→ **Instructions to follow**: Give back, unchanged, the line containing "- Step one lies" and every line after it up to the end of the listing.

→ **Supplied material**:
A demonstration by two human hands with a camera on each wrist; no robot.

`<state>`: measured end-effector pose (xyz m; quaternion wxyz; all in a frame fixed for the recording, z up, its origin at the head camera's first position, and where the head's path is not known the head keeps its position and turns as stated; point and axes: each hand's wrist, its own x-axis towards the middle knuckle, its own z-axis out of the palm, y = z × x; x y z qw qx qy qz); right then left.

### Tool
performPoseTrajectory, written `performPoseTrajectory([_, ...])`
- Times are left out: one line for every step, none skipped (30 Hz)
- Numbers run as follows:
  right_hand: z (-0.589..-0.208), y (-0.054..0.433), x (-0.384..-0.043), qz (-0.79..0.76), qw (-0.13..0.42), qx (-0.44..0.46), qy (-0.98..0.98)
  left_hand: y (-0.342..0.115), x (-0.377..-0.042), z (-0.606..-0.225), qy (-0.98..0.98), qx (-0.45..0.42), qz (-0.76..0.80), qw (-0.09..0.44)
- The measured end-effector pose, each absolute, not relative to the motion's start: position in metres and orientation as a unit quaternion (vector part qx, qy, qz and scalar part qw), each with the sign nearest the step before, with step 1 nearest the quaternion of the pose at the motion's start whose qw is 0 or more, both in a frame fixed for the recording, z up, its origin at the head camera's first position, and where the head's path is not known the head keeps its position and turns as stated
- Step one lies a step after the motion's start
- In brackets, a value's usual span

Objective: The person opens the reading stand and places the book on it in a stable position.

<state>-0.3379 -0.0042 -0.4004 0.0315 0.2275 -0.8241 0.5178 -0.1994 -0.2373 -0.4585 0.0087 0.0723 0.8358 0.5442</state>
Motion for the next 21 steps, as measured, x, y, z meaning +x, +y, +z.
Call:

→ **Written solution**:
- Step one lies a step after the motion's start
- In brackets, a value's usual span

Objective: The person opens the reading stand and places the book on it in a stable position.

<state>-0.3379 -0.0042 -0.4004 0.0315 0.2275 -0.8241 0.5178 -0.1994 -0.2373 -0.4585 0.0087 0.0723 0.8358 0.5442</state>
Motion for the next 21 steps, as measured, x, y, z meaning +x, +y, +z.
Call:

Nothing more remains in this exercise.